Já Giorgia afirma que o alvo de preocupação, nos casos onde há um grande número de pessoas, é o pré-sintomático.
— Muitas vezes, essa pessoa é confundida com o assintomático, que não tem sintomas. Na verdade, o pré-sintomático é aquela pessoa que está bem, sem sintomas, então ela saí de casa, tem contato próximo com outras pessoas, sem usar máscara e transmite o vírus. Esses casos são responsáveis por 47% das transmissões. A pessoa não sabe que tem, e está transmitindo o coronavírus há pelo menos três dias, e irá ficar doente.
Ela acrescenta que o sintomático ainda é responsável por 45% dos contágios:
— Aquela pessoa que tem dor de cabeça, dor no corpo, febre e tosse faz com que os demais se afastem porque dispara um alerta e um senso de proteger, então ninguém quer ficar por perto, e mesmo assim ainda é o segundo maior risco de contágio.

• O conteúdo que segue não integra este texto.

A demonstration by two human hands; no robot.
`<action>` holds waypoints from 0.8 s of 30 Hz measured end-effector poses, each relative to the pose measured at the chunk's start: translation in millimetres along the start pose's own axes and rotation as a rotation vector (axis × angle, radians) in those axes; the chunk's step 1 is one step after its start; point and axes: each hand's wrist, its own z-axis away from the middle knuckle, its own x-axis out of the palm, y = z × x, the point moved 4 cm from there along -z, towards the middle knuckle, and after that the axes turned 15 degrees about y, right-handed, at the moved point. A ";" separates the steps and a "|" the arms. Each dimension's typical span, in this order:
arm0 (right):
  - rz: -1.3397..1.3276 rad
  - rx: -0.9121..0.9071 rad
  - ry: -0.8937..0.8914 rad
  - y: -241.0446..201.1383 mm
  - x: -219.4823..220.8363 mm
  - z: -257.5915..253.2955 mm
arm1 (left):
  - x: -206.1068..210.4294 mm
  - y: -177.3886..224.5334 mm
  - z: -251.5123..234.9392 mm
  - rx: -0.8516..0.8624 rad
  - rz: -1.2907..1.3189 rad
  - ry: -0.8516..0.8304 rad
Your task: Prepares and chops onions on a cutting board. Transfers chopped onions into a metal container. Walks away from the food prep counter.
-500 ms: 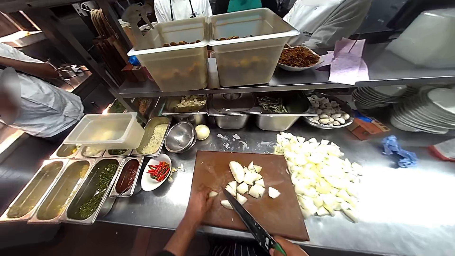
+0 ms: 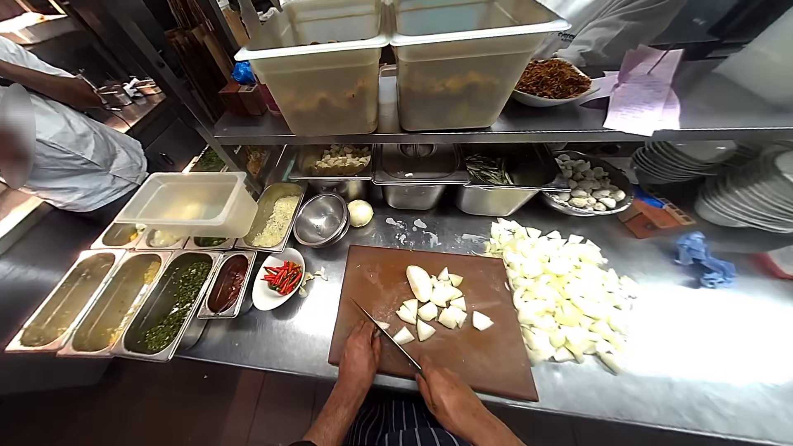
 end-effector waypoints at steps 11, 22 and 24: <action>-0.832 0.400 0.432 144.8 -10.0 69.7 | 31.4 97.1 -34.5 0.002 -0.158 -0.463; -0.473 0.544 0.547 202.8 -23.9 94.6 | 121.6 236.4 -36.8 0.091 -0.221 -0.452; -0.514 0.565 0.580 213.7 -26.7 92.5 | 136.2 260.4 -40.1 0.111 -0.211 -0.435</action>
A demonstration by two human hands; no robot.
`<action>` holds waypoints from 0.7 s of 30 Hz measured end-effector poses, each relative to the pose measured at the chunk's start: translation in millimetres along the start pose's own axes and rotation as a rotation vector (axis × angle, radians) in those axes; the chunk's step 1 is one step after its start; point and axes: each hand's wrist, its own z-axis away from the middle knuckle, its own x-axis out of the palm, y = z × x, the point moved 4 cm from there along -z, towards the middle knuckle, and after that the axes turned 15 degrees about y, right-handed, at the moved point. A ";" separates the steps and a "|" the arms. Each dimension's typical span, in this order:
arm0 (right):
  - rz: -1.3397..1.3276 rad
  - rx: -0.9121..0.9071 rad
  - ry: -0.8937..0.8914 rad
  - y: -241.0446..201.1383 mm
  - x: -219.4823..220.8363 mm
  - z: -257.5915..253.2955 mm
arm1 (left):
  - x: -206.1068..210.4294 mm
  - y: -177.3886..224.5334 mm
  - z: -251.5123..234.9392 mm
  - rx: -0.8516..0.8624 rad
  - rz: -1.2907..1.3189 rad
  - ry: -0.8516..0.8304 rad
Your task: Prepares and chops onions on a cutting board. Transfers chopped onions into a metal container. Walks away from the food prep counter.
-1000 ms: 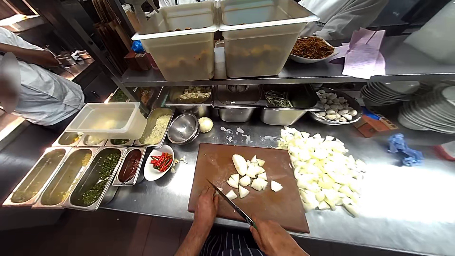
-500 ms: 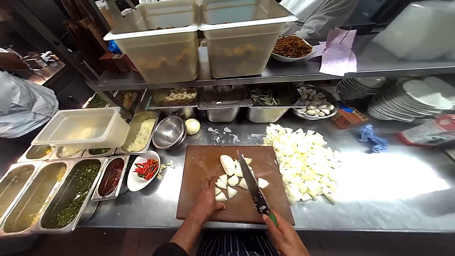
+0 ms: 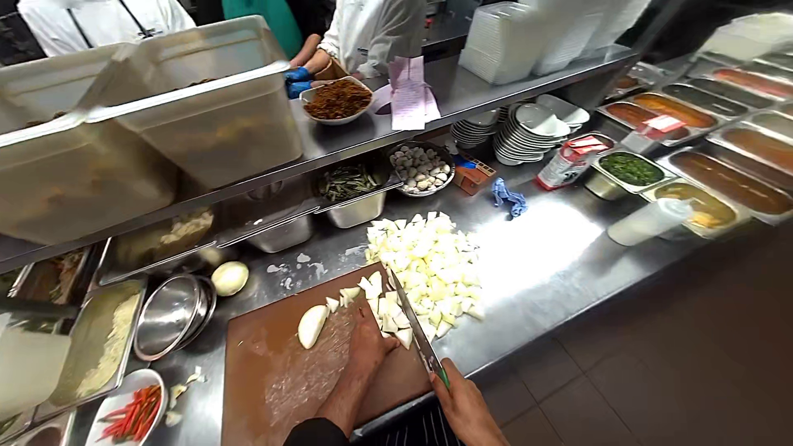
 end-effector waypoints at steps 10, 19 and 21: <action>-0.319 -0.023 0.233 10.8 -27.5 -36.6 | -50.1 23.7 -22.7 0.186 0.134 0.115; -0.303 -0.195 -0.138 -13.3 -23.3 -39.8 | -74.1 -166.7 -6.8 0.025 0.287 0.298; -0.265 -0.220 -0.211 -32.2 -5.6 -34.3 | -71.6 -167.5 7.2 -0.108 0.492 0.243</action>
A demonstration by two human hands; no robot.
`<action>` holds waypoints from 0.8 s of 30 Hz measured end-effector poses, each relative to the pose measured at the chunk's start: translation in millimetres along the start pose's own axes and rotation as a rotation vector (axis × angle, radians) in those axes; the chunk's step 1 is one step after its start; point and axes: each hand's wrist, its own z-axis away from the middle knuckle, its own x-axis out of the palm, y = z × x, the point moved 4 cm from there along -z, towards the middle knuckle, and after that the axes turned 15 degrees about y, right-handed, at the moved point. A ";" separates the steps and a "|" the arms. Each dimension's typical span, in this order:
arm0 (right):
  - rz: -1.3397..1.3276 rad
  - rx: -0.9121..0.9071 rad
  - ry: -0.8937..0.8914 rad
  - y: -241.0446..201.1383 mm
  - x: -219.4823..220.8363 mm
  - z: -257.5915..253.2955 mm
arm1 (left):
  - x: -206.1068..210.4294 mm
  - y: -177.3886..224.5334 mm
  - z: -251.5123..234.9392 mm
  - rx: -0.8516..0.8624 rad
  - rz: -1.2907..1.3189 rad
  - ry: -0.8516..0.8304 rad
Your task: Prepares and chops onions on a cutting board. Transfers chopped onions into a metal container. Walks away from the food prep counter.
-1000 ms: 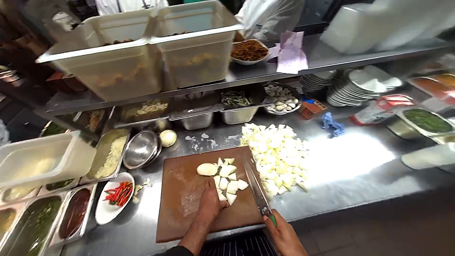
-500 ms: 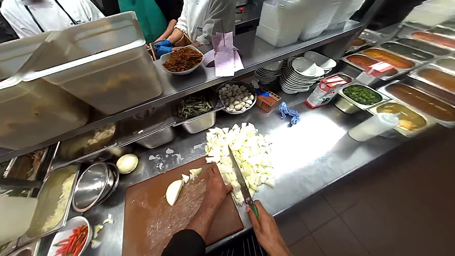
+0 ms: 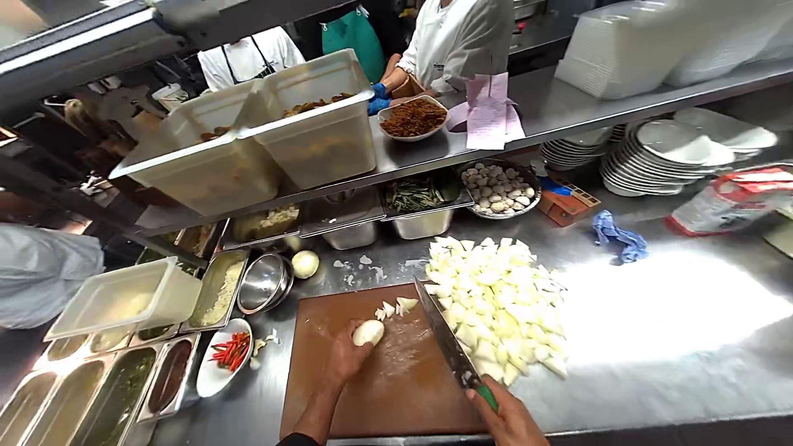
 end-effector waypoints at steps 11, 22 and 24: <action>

Já o assintomático tem uma carga viral baixa, sem sintomas e ele nunca vai adoecer, segundo a infectologista.
—Essa também transmite pouco o vírus — menos de 5%, e por não entender essa nomenclatura e achar que o assintomático transmite pouco, mas ignorando o pré-sintomático, as pessoas acabam voltando à rotina, a conviver e aumento o contágio.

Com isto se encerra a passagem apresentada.